Correcting scale conditions in snakes takes considerable time and effort. Many cases need antibiotics and care for at least one month.
This boa was presented to us with a poor appetite and mouth infection called stomatitis.
This is typical of what stomatitis looks like in a snake
After we removed necrotic tissue
A thorough exam revealed problems in other locations. This is the underside at around mid body. This red area of inflammation is caused by septicemia, a spread of infection through the bloodstream to other parts of the body.
Other locations on this snake’s underside also had lesions.
Diagnostic tests were performed to assist us in diagnosis and treatment. We cultured the lesion in the mouth and took a blood sample.
This is a picture of the same area as the above picture 2 weeks after we started treatment. This snake is now is eating on its own and the lesions in the mouth and scales are almost completely gone.
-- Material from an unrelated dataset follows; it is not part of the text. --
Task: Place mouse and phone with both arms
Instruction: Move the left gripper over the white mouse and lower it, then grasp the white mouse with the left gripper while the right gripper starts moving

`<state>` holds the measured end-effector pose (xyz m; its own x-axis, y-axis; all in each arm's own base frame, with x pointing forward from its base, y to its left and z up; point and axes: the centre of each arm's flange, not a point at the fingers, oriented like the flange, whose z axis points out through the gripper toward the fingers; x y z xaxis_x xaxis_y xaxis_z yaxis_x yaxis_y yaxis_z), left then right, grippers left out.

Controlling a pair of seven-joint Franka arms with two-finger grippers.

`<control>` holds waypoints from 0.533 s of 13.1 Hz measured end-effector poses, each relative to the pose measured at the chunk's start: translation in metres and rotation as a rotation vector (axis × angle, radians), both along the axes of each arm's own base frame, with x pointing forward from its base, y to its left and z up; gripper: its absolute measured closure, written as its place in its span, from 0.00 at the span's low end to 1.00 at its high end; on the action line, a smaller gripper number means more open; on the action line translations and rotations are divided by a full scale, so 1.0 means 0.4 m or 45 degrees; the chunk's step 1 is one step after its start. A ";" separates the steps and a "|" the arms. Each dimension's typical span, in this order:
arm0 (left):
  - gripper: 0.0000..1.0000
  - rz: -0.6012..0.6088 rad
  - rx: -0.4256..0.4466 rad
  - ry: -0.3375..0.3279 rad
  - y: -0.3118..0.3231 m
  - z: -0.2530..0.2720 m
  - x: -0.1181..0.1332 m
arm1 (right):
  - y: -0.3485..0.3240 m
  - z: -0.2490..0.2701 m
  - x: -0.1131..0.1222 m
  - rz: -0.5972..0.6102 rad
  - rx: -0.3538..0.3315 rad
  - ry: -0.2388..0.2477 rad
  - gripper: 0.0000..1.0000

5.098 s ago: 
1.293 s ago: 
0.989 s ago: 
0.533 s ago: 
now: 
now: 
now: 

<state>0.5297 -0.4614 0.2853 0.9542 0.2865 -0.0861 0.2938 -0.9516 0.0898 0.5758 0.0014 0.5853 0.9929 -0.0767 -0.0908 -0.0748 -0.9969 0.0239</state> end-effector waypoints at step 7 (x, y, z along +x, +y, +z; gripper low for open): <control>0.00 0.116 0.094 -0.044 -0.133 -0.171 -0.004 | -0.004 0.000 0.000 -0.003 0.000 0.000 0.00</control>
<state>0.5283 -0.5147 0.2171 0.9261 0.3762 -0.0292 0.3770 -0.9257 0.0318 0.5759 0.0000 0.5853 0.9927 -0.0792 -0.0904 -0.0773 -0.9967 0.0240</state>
It will be treated for an additional 2 weeks to prevent recurrence of the problem. The initial husbandry conditons that set up this infection were also corrected.
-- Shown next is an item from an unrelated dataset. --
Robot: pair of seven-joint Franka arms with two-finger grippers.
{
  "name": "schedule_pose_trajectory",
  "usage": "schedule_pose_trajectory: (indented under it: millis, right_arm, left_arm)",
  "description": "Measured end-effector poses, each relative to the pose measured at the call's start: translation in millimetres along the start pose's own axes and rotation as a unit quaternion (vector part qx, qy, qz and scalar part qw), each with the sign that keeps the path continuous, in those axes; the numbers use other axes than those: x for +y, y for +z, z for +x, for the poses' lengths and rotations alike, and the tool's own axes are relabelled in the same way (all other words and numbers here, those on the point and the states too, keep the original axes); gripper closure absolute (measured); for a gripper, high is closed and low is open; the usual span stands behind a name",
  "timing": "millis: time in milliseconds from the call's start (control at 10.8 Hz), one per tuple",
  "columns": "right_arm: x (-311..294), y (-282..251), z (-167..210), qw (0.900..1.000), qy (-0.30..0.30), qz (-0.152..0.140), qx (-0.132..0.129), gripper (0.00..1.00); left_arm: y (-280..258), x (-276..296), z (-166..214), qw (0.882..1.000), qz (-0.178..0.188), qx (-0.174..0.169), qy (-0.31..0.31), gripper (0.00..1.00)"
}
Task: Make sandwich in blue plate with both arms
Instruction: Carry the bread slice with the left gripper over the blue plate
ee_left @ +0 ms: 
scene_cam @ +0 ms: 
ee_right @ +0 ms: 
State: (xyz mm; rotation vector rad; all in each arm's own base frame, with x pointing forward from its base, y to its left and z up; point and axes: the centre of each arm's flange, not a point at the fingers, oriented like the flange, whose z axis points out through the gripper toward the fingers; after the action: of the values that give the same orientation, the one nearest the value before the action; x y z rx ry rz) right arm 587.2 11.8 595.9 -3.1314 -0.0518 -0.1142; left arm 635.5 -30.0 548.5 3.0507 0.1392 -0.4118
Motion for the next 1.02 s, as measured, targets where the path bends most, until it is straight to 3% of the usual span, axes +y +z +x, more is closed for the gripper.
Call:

It is a common fallacy to think that snakes need to eat live prey. If a snake is not hungry, or if it is not kept at the proper temperature and humidity, then its stimulus to kill and eat live prey is diminished. A common outcome is the rat attacking the snake, leading to serious infection and often times death. All rats and mice fed to snakes should be killed before introduction to a snake. Stunned rodents can be used but should be removed if not eaten in a short period of time
This snake had been ill and off food for about one week before it was brought in to us. The owner was not aware that the rat he fed attacked the snake because he was not observant after he put the rat in the snake’s cage. In this picture the back 1/3rd of the scales were infected.
A close up view reveals the extent of the skin infection. This snake has septicemia also because the infection has spread from the scales into the bloodstream. This pet required extensive medical therapy to save it.
Many snakes are kept in cages with inadequate ambient heat. A common source of heat in many cages is a hot rock. When improperly used it can burn the snake
The underside of this Burmese python shows extensive burns. It is a serious condition that requires immediate care if this snake is to survive.
A close up view gives a better feeling for the severity of the problem.